Exactly like that. Is there a problem? I'm suggesting that every function call gets that pointer, unless the function can get it from some other argument, that contains a pointer to it.
It doesn't benefit many people: only those using isolated interpreters embedded in a multithreaded C program.
I don't know how many people are writing threads in Python, either. I guess that not so many. In my case I only need a thread safe interpreter, I don't create threads in Python code. So just having what I described would be enough for me: no need for global interpreter lock, and Python would be really multithreading. It would benefit many people, I'm sure. Obviously, it's enough for you, or you wouldn't be proposing it. What does it do for me? Nothing whatsoever, except add needless overhead and make me rewrite every C extension I've ever written for Python. So, by and large, you're not going to get much support for your change from Python developers, especially those who write C extensions, or depend on extensions written by others.
Probably. That's why I'm thinking now that the language should be called something else, like MPython for "multi-threading Python". It would be 99% compatible with the existing Python syntax, but have different internals.
Yes, I'm aware of the None problem at least (only one instance of it). Please enlighten me about the other critical sections? Object allocation/freeing? Data structure manipulations, e.g. all use of dictionaries. Python spends most of its time doing dictionary lookups or modifications, all of which need to be protected.

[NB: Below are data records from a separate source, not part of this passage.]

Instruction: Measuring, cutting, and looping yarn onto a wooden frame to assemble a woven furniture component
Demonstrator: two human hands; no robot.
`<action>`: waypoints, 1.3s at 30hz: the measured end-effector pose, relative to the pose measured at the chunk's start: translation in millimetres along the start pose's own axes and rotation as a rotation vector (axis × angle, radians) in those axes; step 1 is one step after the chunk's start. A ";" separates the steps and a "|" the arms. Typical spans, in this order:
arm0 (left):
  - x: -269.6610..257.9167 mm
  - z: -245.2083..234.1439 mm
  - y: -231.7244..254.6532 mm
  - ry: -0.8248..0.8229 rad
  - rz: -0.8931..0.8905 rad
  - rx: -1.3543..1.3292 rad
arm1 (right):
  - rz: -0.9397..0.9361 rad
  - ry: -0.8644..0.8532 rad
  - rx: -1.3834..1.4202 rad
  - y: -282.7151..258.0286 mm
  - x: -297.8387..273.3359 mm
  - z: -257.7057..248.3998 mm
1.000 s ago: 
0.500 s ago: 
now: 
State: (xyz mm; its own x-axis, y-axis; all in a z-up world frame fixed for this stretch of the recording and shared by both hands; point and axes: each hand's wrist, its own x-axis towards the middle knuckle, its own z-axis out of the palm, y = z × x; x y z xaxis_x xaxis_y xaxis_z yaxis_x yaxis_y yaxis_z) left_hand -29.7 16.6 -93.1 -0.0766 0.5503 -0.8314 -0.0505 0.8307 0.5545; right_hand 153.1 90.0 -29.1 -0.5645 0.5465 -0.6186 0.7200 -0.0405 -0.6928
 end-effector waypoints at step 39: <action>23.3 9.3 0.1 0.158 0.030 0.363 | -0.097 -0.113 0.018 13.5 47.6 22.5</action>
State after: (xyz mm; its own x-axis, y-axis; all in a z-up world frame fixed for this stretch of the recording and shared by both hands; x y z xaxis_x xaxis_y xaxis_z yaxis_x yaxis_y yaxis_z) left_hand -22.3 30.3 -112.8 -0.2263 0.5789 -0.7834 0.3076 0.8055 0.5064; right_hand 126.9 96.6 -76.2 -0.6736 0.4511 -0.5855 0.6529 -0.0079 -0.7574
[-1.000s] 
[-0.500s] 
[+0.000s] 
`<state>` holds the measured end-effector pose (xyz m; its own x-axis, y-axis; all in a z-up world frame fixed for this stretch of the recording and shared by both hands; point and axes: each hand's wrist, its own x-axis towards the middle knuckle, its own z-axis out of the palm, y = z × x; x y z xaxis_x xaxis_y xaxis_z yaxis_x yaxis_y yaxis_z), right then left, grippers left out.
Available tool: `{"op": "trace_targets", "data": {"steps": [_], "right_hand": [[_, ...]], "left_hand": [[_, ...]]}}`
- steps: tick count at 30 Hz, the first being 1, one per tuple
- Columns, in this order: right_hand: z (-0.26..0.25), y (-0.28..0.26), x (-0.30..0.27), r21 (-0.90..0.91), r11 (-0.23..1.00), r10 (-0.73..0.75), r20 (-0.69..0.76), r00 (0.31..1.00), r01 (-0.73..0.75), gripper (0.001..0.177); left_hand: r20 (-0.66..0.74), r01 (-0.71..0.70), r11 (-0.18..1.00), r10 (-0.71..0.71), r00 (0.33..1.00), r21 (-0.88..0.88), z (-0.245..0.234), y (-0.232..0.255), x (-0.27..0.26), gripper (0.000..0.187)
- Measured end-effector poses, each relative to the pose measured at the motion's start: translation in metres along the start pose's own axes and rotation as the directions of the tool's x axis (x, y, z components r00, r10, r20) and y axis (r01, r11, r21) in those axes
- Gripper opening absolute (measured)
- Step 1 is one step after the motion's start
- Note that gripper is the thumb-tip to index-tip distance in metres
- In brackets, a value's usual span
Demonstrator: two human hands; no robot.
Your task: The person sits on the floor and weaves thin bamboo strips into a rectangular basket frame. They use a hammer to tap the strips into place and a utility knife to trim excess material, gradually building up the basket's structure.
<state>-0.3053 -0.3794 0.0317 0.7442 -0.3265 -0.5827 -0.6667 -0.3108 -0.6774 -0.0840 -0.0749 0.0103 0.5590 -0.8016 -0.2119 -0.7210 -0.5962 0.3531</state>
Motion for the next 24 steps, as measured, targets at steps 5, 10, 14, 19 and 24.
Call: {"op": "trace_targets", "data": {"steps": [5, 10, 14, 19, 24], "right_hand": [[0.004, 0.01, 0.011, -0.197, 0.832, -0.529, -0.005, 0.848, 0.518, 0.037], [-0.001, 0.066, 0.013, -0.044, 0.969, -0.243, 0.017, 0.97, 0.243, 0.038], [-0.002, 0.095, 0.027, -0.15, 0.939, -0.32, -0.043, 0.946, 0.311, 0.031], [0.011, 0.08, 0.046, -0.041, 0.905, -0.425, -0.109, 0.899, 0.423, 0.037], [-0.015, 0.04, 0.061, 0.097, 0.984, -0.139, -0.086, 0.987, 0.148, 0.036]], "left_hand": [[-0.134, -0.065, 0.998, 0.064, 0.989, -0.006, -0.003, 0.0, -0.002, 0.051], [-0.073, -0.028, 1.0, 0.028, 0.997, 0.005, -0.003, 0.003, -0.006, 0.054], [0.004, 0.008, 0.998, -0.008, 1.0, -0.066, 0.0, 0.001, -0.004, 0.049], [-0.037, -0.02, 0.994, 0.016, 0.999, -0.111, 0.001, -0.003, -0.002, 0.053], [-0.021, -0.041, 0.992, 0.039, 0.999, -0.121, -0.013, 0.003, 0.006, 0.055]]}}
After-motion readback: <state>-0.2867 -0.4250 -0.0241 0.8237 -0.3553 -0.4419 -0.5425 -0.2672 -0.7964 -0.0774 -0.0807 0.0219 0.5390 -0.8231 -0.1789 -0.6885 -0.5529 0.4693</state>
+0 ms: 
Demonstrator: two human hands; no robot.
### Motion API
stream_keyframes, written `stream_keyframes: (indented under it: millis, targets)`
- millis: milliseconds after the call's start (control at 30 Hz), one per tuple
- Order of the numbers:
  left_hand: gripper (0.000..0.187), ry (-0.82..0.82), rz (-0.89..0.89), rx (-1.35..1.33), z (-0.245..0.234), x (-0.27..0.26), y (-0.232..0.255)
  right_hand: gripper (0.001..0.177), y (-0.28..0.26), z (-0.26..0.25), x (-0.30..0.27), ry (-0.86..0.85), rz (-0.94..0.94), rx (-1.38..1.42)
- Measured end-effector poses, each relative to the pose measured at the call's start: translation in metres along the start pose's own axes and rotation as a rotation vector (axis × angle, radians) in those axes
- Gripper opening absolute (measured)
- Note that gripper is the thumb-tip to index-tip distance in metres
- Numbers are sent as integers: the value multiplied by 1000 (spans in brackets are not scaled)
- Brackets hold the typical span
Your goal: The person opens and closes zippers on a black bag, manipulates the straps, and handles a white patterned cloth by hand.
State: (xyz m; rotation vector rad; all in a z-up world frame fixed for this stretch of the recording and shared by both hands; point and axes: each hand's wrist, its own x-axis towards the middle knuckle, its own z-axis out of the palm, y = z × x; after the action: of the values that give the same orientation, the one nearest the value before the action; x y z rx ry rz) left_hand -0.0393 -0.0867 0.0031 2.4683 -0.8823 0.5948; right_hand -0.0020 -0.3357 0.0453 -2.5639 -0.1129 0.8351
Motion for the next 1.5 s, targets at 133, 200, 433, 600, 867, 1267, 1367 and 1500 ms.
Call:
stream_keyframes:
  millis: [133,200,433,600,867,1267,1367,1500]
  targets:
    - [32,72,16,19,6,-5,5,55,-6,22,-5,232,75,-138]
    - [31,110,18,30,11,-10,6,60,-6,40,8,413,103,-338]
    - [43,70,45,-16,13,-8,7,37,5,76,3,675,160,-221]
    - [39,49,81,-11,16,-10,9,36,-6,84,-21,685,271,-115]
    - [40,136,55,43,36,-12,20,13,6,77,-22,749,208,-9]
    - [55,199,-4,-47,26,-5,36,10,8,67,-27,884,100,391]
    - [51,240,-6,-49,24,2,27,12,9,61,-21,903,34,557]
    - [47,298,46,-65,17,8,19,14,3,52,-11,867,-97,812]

After sleeping over night, I think that I got it. :-) The simple solution is, that each thread created in Python gets its own independent interpreter state as well. And there could be a separate thread-global interpreter state for shared memory access. Access to this global state would always be synchronized. There could even be multiple named global states, so that the thread interlocking could be minimized. The python syntax for creating objects in this global state should be invented:
synchronize a = "abcd"
Also when creating the new thread, it's arguments would be copied from the creating state to the new state.
What does it sound? Of course it would be incompatible with the current threading system in Python, but it would be totally multithreading, no global interpreter lock needed. It would be faster than current Python, there would be no need to free or acquire the lock when calling OS functions, and no need to check how many byte codes have been processed, etc.
I'm guessing you haven't done much writing of C extensions for Python (or Python core C), or else you'd realize why trying to make INCREF/DECREF threadsafe would absolutely decimate performance. Reference count updates happen way too often in normal code flow. I also knew that already. But how else can you do it? The way it's done now! :)
I understand why the current Python works like it does. But I think that it's time for the next generation. If you don't do it, and I have no time now to do it, I'm still sure that this is done at some point, rather sooner than later.
Of course, changing Python to not have a single None would help a lot. Or, perhaps it could have a single None, but in case of None, the reference count would have no meaning, it would never be deallocated, because it would be checked in code. Maybe it does it already, I don't know. I really don't mean to be rude (another reason I'm writing this to you privately), but this paragraph shows you are really new to Python both at the level of coding in Python and coding with Python's C API. I wish I could explain in detail why, but there's really far too much that you don't understand and it would take me too long. I will attempt to summarize a very few points, however: first, identity (pointer comparison) is a part of the Python language, so you can't have multiple None instances any more than you can have more than one value be NULL in C. Second, at the C level, all Python objects (including None) have an absolutely uniform API, so having refcount behavior be different for different kinds of objects is not at all practical. Third, if you had more than one PyNone at the C level, you'd either have to make PyNone a macro, or rewrite all the C. If you don't think that's a problem, you have absolutely no idea how much C code out there is written to the Python API.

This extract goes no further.